## WHAT YOU NEED TO DO
Only part of the listing is needed, namely the lines from its start through the line with "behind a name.", and they should be retyped exactly.

++++ STORED DATA

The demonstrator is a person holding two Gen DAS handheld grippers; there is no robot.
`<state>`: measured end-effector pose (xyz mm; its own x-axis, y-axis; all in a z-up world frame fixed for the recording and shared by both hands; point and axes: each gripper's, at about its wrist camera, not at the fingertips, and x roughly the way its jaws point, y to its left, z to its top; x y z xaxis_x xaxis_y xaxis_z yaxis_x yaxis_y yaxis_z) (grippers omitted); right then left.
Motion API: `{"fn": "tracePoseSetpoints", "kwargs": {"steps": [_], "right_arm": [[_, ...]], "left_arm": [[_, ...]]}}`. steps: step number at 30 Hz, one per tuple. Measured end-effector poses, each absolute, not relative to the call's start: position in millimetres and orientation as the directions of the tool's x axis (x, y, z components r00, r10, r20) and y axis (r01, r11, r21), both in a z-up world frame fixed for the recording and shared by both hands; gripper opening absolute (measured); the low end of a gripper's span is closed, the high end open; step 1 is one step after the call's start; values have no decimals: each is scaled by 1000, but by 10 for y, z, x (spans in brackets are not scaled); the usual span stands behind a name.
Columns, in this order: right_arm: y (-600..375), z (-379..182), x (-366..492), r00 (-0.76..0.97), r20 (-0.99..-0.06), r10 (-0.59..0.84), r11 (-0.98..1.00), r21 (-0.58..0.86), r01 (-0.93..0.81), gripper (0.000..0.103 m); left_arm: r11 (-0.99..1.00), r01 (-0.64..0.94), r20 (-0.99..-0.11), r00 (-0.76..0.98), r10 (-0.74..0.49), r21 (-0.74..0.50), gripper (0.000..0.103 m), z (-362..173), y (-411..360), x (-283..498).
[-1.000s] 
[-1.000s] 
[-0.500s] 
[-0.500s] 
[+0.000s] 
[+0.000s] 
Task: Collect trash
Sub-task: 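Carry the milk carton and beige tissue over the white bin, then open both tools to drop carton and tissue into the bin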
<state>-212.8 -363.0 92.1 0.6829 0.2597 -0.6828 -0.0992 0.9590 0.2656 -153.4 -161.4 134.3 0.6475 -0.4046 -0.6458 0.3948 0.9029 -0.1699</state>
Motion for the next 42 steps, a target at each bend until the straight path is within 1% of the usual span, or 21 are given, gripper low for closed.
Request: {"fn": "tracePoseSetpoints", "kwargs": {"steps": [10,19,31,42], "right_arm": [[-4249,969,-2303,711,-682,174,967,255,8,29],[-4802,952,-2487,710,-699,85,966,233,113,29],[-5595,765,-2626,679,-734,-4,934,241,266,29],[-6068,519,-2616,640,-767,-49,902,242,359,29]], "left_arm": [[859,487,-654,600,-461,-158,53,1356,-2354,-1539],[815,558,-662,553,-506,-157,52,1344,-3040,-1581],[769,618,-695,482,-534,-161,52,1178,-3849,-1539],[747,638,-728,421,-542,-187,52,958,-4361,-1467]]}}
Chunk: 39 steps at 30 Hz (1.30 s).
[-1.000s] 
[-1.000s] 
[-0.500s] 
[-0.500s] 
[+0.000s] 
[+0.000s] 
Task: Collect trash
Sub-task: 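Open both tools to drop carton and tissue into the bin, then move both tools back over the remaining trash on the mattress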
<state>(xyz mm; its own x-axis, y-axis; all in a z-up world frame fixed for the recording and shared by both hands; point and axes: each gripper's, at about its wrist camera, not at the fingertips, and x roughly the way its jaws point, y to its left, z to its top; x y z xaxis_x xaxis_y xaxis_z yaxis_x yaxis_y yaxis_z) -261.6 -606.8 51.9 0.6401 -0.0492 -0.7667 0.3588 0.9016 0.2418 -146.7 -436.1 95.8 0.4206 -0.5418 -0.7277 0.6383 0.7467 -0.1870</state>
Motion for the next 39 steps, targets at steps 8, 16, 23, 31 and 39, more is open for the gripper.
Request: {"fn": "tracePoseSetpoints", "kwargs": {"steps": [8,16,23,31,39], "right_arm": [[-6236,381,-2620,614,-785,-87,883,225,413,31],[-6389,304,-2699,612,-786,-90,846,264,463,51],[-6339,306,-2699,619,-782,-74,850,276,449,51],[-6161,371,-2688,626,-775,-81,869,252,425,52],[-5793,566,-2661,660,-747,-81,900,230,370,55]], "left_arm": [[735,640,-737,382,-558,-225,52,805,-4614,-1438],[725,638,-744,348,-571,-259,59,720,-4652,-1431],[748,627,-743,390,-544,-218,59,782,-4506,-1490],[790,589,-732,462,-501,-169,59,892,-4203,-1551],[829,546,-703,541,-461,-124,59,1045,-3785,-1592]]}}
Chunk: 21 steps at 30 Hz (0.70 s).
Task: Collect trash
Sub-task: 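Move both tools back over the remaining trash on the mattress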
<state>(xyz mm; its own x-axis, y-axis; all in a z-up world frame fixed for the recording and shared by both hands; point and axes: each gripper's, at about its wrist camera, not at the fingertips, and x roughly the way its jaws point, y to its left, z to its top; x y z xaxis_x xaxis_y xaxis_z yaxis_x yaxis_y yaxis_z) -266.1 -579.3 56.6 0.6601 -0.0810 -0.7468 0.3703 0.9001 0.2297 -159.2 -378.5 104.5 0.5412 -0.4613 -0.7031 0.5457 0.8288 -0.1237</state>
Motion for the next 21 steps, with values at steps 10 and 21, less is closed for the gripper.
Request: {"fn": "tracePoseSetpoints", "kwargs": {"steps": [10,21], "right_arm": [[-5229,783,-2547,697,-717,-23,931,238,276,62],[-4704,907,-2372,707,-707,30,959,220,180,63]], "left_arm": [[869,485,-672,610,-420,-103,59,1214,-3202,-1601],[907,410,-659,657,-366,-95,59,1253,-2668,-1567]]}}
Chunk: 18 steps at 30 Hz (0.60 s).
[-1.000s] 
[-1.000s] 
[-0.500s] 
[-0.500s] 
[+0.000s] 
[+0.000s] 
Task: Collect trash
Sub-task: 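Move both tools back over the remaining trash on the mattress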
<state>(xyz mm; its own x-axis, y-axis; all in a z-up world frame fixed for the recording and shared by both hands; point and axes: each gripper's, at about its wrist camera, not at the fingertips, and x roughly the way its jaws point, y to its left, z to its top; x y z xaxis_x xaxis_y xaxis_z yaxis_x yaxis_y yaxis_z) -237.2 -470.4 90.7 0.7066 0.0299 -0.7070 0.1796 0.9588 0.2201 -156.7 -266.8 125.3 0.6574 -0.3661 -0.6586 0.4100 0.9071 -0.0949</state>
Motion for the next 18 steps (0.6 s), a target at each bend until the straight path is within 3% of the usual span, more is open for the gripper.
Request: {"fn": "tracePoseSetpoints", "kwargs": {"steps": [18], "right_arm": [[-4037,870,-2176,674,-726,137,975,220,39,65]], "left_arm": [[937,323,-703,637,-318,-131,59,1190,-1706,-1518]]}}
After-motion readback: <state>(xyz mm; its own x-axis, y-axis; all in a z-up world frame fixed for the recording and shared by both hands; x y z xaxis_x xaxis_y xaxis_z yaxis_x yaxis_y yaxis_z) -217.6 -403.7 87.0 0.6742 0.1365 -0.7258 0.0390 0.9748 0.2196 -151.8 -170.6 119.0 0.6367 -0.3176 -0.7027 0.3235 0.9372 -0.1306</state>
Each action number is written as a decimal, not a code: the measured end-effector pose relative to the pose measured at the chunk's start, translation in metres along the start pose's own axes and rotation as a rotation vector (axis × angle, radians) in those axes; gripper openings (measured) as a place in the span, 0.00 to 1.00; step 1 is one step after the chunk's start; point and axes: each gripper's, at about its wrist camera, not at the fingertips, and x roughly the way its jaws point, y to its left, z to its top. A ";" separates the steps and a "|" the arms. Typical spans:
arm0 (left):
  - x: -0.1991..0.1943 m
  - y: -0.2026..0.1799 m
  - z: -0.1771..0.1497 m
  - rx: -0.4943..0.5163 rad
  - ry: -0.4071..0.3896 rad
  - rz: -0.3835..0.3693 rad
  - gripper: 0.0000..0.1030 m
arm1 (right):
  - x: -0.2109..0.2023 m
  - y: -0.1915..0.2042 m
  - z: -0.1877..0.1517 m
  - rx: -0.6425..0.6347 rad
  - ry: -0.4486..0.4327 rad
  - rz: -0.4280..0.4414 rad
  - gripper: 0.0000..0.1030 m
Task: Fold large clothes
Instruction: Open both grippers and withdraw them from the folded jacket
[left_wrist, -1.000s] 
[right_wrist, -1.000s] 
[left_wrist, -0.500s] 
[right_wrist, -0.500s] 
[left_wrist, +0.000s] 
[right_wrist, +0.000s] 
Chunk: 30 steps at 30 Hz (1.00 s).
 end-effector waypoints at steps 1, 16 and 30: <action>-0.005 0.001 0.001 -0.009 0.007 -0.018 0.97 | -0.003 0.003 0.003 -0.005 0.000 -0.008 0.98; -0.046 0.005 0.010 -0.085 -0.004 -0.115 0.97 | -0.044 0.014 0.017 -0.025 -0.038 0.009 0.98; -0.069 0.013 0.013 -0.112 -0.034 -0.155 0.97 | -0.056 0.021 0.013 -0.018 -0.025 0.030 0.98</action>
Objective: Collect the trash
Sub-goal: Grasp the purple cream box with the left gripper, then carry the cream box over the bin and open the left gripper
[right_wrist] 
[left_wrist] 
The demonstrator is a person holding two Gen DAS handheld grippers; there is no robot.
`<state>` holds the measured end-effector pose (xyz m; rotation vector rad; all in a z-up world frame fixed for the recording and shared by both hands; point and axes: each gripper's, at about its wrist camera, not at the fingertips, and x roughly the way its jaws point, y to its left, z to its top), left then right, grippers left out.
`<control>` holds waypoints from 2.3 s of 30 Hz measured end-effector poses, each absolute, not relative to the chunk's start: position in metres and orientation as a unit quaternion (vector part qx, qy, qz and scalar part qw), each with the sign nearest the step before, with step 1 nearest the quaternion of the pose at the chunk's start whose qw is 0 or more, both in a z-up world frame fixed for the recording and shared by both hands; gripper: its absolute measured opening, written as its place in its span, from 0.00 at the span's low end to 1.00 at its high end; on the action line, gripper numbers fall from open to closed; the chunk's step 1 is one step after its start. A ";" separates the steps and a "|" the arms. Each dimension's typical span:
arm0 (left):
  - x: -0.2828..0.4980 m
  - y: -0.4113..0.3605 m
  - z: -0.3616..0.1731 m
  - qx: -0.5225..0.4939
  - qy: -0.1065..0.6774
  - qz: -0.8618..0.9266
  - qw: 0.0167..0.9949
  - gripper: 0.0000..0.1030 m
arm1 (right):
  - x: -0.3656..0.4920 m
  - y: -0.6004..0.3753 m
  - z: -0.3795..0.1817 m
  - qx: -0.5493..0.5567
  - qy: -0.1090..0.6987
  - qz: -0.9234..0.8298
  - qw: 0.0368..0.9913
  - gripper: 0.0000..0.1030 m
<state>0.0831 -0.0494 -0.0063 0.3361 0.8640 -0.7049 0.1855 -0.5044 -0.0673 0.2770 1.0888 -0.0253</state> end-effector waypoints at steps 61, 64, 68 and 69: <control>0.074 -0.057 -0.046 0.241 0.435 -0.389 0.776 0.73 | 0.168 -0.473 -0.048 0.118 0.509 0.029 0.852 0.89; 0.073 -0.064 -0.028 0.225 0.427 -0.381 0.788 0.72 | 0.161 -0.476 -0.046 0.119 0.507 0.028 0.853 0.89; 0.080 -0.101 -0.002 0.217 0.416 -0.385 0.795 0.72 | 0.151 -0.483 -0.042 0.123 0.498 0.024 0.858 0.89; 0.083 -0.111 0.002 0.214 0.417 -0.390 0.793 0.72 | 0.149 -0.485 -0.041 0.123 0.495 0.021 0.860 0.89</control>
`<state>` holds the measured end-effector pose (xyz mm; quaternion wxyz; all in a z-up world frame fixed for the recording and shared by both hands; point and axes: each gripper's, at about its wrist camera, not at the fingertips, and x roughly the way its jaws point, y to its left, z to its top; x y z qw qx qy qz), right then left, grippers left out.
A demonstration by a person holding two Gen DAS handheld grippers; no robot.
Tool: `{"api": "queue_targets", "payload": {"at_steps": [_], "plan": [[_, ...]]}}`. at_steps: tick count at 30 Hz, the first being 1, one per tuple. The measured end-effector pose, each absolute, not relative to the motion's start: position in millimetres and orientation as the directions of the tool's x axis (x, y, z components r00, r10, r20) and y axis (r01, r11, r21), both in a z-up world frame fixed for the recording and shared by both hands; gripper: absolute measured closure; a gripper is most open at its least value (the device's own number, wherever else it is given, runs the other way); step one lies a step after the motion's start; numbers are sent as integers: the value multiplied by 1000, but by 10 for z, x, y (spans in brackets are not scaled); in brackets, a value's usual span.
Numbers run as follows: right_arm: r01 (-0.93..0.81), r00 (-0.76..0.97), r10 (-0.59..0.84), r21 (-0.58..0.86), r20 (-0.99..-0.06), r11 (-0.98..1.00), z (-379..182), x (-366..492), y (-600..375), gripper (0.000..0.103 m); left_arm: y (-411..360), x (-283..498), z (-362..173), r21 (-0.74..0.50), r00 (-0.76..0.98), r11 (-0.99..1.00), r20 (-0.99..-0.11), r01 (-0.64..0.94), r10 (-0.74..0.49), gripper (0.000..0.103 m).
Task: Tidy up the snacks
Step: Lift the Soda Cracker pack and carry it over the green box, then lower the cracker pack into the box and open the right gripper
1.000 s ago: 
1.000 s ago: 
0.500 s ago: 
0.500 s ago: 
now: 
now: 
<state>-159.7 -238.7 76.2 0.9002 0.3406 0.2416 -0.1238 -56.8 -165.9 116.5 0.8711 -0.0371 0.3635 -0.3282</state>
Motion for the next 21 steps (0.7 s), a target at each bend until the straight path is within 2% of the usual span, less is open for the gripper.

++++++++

## COMPLETED TASK
The demonstrator is a person holding two Gen DAS handheld grippers; there is no robot.
`<state>`: measured end-effector pose (xyz mm; its own x-axis, y-axis; all in a z-up world frame fixed for the recording and shared by both hands; point and axes: each gripper's, at about its wrist camera, not at the fingertips, and x roughly the way its jaws point, y to its left, z to its top; x y z xaxis_x xaxis_y xaxis_z yaxis_x yaxis_y yaxis_z) (grippers omitted); right then left.
Motion API: `{"fn": "tracePoseSetpoints", "kwargs": {"steps": [_], "right_arm": [[_, ...]], "left_arm": [[_, ...]]}}`. steps: step number at 30 Hz, one per tuple. Measured end-effector poses, each absolute, not relative to the call's start: position in millimetres and orientation as the directions of the tool's x axis (x, y, z components r00, r10, r20) and y axis (r01, r11, r21), both in a z-up world frame fixed for the recording and shared by both hands; gripper opening absolute (measured); the low end of a gripper's span is closed, the high end open; step 1 is one step after the call's start; values have no decimals: each is scaled by 1000, but by 10 for y, z, x (spans in brackets are not scaled); the usual span stands behind a name.

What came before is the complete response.